PAPO Model

This is the official model for the paper Perception-Aware Policy Optimization for Multimodal Reasoning.

Abstract

Reinforcement Learning with Verifiable Rewards (RLVR) has proven to be a highly effective strategy for endowing Large Language Models (LLMs) with robust multi-step reasoning abilities. However, its design and optimizations remain tailored to purely textual domains, resulting in suboptimal performance when applied to multimodal reasoning tasks. In particular, we observe that a major source of error in current multimodal reasoning lies in the perception of visual inputs. To address this bottleneck, we propose Perception-Aware Policy Optimization (PAPO), a simple yet effective extension of GRPO that encourages the model to learn to perceive while learning to reason, entirely from internal supervision signals. Notably, PAPO does not rely on additional data curation, external reward models, or proprietary models. Specifically, we introduce the Implicit Perception Loss in the form of a KL divergence term to the GRPO objective, which, despite its simplicity, yields significant overall improvements (4.4%) on diverse multimodal benchmarks. The improvements are more pronounced, approaching 8.0%, on tasks with high vision dependency. We also observe a substantial reduction (30.5%) in perception errors, indicating improved perceptual capabilities with PAPO. We conduct comprehensive analysis of PAPO and identify a unique loss hacking issue, which we rigorously analyze and mitigate through a Double Entropy Loss. Overall, our work introduces a deeper integration of perception-aware supervision into RLVR learning objectives and lays the groundwork for a new RL framework that encourages visually grounded reasoning.
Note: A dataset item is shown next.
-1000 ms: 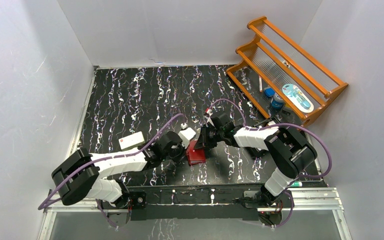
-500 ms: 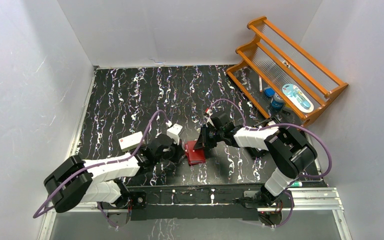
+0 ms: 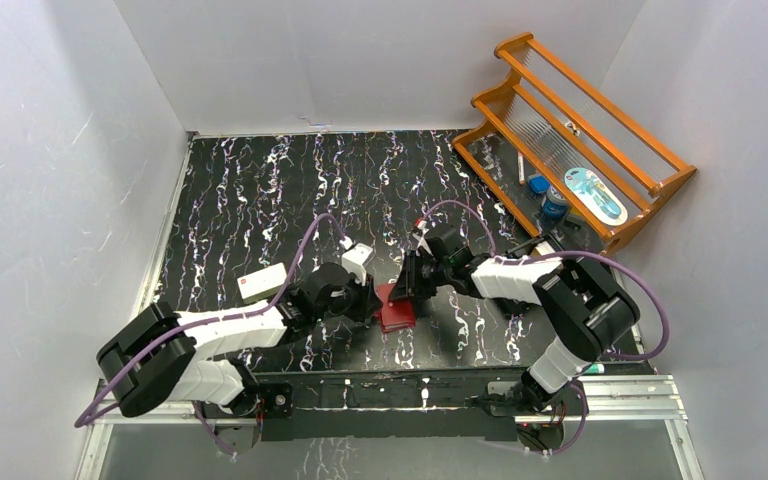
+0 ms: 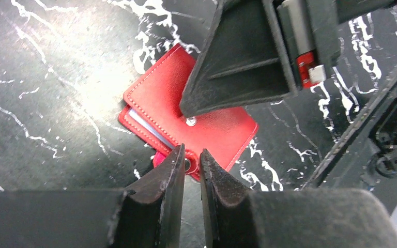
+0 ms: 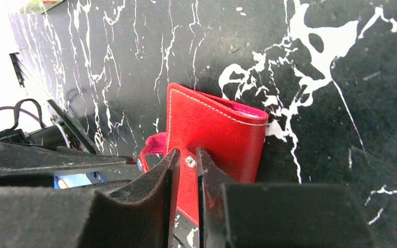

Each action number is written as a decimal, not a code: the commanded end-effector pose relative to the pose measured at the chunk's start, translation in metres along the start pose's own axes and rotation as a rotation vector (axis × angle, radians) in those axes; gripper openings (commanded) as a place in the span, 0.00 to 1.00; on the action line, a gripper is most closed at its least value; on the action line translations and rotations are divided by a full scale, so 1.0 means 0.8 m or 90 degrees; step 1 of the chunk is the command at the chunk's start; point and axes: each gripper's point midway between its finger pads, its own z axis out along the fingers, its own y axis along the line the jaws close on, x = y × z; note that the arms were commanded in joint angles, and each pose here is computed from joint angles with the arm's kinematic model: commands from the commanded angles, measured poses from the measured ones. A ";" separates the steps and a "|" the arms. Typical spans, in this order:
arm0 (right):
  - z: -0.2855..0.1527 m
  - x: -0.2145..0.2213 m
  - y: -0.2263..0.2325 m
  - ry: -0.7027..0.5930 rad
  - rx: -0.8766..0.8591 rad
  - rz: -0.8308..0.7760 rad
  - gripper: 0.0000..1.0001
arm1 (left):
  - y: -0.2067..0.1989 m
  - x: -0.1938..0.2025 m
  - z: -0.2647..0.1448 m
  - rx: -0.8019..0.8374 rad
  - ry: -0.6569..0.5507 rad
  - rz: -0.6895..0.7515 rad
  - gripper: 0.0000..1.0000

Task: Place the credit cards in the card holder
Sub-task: Adjust the snap button on the card holder, then hold the card holder at the center of the board, then close the snap button on the card holder, then hold the snap button from the card holder.

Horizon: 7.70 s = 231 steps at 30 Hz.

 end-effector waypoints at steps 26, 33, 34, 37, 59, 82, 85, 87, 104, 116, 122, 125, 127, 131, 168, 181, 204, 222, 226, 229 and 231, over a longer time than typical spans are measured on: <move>-0.027 -0.005 0.043 -0.023 -0.058 0.014 0.32 | 0.028 -0.081 0.017 0.027 0.070 -0.264 0.22; -0.015 0.004 0.047 -0.003 -0.064 0.013 0.32 | 0.004 -0.094 0.028 0.105 0.102 -0.229 0.19; -0.014 0.005 0.050 0.000 -0.068 0.012 0.32 | 0.001 -0.095 0.030 0.116 0.104 -0.226 0.19; -0.011 0.010 0.052 0.005 -0.068 0.012 0.33 | -0.003 -0.089 0.038 0.134 0.120 -0.237 0.19; 0.001 0.016 0.058 0.019 -0.061 0.007 0.30 | 0.029 -0.012 0.066 0.074 0.234 -0.277 0.18; -0.011 0.009 0.041 0.001 0.008 -0.027 0.00 | 0.034 -0.021 0.062 0.045 0.226 -0.270 0.18; -0.013 0.006 0.037 -0.005 0.018 -0.030 0.00 | 0.037 -0.018 0.062 0.036 0.232 -0.266 0.18; -0.016 0.003 0.032 -0.010 0.029 -0.030 0.00 | 0.038 -0.015 0.061 0.035 0.237 -0.265 0.19; -0.028 -0.021 0.030 -0.040 0.048 -0.084 0.00 | 0.036 -0.012 0.064 0.052 0.243 -0.249 0.19; -0.023 -0.017 -0.001 -0.036 0.096 -0.079 0.00 | 0.035 -0.016 0.063 0.059 0.238 -0.238 0.19; -0.027 -0.021 -0.001 -0.043 0.096 -0.096 0.00 | 0.035 -0.015 0.064 0.066 0.239 -0.220 0.19; -0.031 -0.030 0.000 -0.054 0.105 -0.120 0.00 | 0.034 -0.017 0.068 0.081 0.237 -0.195 0.19; -0.031 -0.032 -0.006 -0.055 0.113 -0.130 0.00 | 0.033 -0.019 0.071 0.091 0.238 -0.178 0.18; -0.026 -0.026 -0.029 -0.047 0.137 -0.137 0.00 | 0.033 -0.023 0.074 0.102 0.239 -0.158 0.18; 0.009 0.001 -0.005 -0.038 0.051 -0.022 0.00 | 0.053 -0.061 0.018 -0.069 0.155 -0.277 0.24; -0.002 -0.005 0.016 -0.024 0.020 -0.109 0.00 | 0.065 -0.012 0.063 -0.057 0.260 -0.268 0.21; -0.008 -0.008 -0.027 -0.048 0.100 -0.130 0.00 | 0.077 0.009 0.064 -0.078 0.286 -0.246 0.19; -0.011 0.017 -0.054 -0.052 0.102 -0.129 0.00 | 0.011 -0.062 0.019 0.013 0.199 -0.263 0.28; -0.009 0.017 -0.053 -0.051 0.099 -0.124 0.00 | -0.002 -0.048 0.015 0.021 0.207 -0.264 0.25; -0.009 0.017 -0.054 -0.051 0.101 -0.121 0.00 | -0.006 -0.035 0.019 0.027 0.217 -0.267 0.19; -0.009 0.016 -0.055 -0.052 0.103 -0.118 0.00 | -0.005 -0.026 0.023 0.021 0.227 -0.264 0.15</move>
Project Page: https://mikewangwzhl.github.io/PAPO/ Code: https://github.com/mikewangwzhl/PAPO

Model Version

PAPO (NO KL_ref)

Usage

This model is designed for multimodal reasoning tasks, taking both image and text inputs to generate text. You can load it using the transformers library. For detailed usage instructions, including how to prepare multimodal inputs, please refer to the official project page and code repository.

from transformers import AutoProcessor, AutoModelForCausalLM
import torch

model_id = "mikewangwzhl/PAPO-7B-NO-KL" # Or the specific model identifier on the Hub

# Load processor and model
processor = AutoProcessor.from_pretrained(model_id)
model = AutoModelForCausalLM.from_pretrained(model_id, torch_dtype=torch.bfloat16)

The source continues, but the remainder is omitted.